Así como Fermina Daza (la mujer por cuyo amor esperó más de cincuenta años Florentino Ariza en El amor en los tiempos del cólera) tenía un muy desarrollado sentido del olfato, parece ser que yo, en los tiempos que corren, tengo algo de esa cualidad. Principalmente, cuando viajo en la combi.
Esto lo he podido comprobar últimamente al percibir algunos aromas, si no raros, cuando menos, atípicos.
Por ejemplo, el perfume clásico de los desodorantes ambientales que se encuentran en un telo. ¿Alguna vez prestaron atención a ese olor penetrante y con dejos de mal gusto?

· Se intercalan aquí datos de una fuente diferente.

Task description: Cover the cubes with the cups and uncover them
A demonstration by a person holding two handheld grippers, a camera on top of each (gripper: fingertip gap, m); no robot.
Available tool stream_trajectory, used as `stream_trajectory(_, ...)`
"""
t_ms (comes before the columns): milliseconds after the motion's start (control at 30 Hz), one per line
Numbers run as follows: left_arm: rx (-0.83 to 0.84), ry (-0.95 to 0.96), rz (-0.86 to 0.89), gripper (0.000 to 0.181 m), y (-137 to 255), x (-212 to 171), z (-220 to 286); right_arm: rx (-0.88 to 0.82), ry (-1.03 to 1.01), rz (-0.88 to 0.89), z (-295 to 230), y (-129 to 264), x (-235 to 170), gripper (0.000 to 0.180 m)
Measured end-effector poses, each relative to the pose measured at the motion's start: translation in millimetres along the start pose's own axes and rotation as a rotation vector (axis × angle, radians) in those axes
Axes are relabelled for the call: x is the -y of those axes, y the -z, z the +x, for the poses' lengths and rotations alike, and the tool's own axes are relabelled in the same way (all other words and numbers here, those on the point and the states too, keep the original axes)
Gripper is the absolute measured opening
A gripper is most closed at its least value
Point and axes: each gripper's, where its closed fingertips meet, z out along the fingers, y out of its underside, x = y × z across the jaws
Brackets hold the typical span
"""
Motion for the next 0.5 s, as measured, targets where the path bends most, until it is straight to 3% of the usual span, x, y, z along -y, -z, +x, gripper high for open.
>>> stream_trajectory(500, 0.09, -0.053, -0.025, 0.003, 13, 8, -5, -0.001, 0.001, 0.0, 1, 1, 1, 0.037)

Yo no sé si el pasajero (utilizo el masculino generalizante, no es machimo) venía de pasarla bomba o si en realidad, precisa de un asesor de imagen a la hora de elegir perfumes, pero sé que durante ese viaje, lo único que faltaba en la combi era el regulador de intensidad de luz y un tema de Barry White, de fondo.
En todo caso, el fragante asunto, continuó al día siguiente, pero desde otro ángulo: esta vez fue una suerte de concurso de fragancias. Como si algunos de mis eventuales acompañantes se hubiesen puesto de acuerdo para retocarse el perfume. ¡Y que quede claro que había fragancias femeninas pero también masculinas! Porque después salen por ahí a decir que las mujeres gastamos mucho en perfume. Sí, puede ser. ¡Pero los hombres no se quedan atrás!
Ustedes se preguntarán si el cuentito termina acá. Pues no. Todavía falta el último acto.
Después de estas experiencias, me sentí relajada y dispuesta a acomodarme para meditar con los ojos cerrados cuando al tercer día comprobé que no había emanaciones que merecieran ser anotadas en esta crónica.
Sin embargo, debí recordar lo que decía Paulo Coelho en su libro El Alquimista: “Si sucede una vez, puede que no suceda más; pero si sucede dos veces, seguramente suceda una tercera”.
En fin, íbamos con marcha sostenida por la autopista, con una ventanilla algo baja, ya que la temperatura ambiente era agradable.